**ASSIGNMENT**: In the records below, pick out all lines containing the word "robot".

**EXTRACTED ENTRIES**:
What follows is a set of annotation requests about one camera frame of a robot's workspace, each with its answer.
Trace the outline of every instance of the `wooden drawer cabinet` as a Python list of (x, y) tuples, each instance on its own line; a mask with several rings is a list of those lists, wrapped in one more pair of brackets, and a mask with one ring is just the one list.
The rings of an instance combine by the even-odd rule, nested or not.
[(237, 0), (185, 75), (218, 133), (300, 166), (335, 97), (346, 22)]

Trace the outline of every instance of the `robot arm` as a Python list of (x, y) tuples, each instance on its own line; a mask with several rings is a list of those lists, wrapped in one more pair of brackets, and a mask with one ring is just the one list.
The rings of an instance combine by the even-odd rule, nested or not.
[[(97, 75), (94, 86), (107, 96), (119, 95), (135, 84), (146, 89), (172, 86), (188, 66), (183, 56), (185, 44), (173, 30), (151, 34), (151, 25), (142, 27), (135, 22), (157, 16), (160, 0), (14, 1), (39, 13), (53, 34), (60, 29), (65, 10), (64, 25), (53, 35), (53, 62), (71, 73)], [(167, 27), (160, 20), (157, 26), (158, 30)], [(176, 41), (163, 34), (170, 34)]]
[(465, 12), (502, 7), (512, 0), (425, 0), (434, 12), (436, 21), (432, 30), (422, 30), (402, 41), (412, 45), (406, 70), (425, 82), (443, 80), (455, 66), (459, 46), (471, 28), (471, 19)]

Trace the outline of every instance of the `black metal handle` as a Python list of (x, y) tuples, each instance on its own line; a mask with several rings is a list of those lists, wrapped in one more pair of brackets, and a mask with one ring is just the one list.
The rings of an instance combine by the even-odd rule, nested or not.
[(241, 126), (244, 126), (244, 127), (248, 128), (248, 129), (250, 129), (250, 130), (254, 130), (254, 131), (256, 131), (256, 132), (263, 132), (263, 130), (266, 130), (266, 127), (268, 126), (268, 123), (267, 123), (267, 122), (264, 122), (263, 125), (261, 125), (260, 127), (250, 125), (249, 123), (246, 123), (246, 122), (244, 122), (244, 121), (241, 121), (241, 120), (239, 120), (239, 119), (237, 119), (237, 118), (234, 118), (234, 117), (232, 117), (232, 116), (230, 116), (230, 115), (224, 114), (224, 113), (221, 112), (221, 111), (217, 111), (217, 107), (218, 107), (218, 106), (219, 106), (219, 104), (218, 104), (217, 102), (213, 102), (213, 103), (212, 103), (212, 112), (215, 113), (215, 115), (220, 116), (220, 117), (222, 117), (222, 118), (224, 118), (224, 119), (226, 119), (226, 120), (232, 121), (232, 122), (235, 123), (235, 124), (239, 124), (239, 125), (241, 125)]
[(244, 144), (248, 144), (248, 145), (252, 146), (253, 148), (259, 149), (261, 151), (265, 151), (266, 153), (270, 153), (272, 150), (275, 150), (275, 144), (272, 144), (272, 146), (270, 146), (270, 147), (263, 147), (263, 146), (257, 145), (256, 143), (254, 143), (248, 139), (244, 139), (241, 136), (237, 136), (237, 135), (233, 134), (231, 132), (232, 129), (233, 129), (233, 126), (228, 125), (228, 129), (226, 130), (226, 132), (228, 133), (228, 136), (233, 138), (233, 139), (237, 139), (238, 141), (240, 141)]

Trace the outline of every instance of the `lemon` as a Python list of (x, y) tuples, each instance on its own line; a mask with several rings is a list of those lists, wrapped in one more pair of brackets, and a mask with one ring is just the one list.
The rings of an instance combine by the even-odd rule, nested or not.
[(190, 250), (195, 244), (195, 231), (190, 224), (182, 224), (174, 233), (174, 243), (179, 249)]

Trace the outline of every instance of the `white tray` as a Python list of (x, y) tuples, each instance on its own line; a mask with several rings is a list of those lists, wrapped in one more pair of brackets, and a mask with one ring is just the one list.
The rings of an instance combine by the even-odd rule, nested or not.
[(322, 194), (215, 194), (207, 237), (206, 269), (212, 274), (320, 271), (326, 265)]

**RESULT OF THE TASK**:
What follows is a set of annotation requests about one camera frame of a robot's workspace, each with its answer.
Trace the outline of every instance of the `robot arm` as a Python list of (x, y) tuples, each instance on its own line; a mask with several rings is a list of those lists, wrapped in one more pair of brackets, and a mask with one ring is just the one list.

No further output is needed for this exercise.